Now minutely revolts upbraid his faith-breach.
Those he commands move only in command,
Nothing in love. Now does he feel his title
Hang loose about him, like a giant's robe
Upon a dwarfish thief.
Duncan was loved. Macbeth was hated. Duncan was kind and just. Macbeth was forced to rule by terror because he was never accepted as the legitimate monarch and his subordinates were all deserting him. Duncan could retain his crown because the majority of the thanes supported him. Macbeth had to lose the crown because the majority turned against him. Angus calls him "a dwarfish thief."
To understand how Duncan and Macbeth compare as leaders, take a look at how they treat their noblemen. When Macbeth is victorious on the battlefield, for example, King Duncan rewards his bravery by making him Thane of Cawdor. This is significant because it demonstrates Duncan's trust in those around him. In contrast, when Macbeth becomes king, he kills Banquo, his closest and oldest friend. He does this to prevent Banquo's children from becoming kings (as predicted by the witches) and, therefore, as a means of self-preservation. So, Macbeth is less interested in rewarding trust and bravery and more interested in protecting his power.
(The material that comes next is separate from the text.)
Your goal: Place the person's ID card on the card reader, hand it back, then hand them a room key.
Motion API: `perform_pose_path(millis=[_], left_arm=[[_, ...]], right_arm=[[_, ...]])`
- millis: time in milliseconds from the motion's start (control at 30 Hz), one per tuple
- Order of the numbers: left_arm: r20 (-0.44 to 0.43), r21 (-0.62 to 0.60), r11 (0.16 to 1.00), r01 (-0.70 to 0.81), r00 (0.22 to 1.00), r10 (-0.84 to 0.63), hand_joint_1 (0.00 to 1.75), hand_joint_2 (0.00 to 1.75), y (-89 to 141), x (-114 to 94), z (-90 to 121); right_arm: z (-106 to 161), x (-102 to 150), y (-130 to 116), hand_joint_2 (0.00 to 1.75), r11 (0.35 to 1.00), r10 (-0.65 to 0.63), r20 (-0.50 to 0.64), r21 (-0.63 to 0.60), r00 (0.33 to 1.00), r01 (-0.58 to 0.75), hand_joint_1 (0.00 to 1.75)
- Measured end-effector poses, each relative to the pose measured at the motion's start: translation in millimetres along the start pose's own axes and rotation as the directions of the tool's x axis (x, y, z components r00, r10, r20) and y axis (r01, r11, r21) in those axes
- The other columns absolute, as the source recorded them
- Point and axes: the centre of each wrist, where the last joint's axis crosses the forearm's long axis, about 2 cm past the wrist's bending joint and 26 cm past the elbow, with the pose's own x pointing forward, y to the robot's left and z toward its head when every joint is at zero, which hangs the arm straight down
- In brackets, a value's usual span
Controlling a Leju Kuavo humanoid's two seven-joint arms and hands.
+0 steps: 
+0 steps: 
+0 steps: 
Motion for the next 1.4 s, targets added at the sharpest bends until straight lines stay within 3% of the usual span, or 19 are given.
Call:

To contrast Macbeth and Duncan as leaders, consider their attitudes to violence. From the text, it is clear that both men promote the use of violence to solve disputes. In Act I, Scene II, for example, King Duncan's men are involved in a battle to thwart the traitor, Macdonwald. Similarly, in Act V, Scene VIII, Macbeth meets with Macduff on the battlefield as a means of ending their dispute.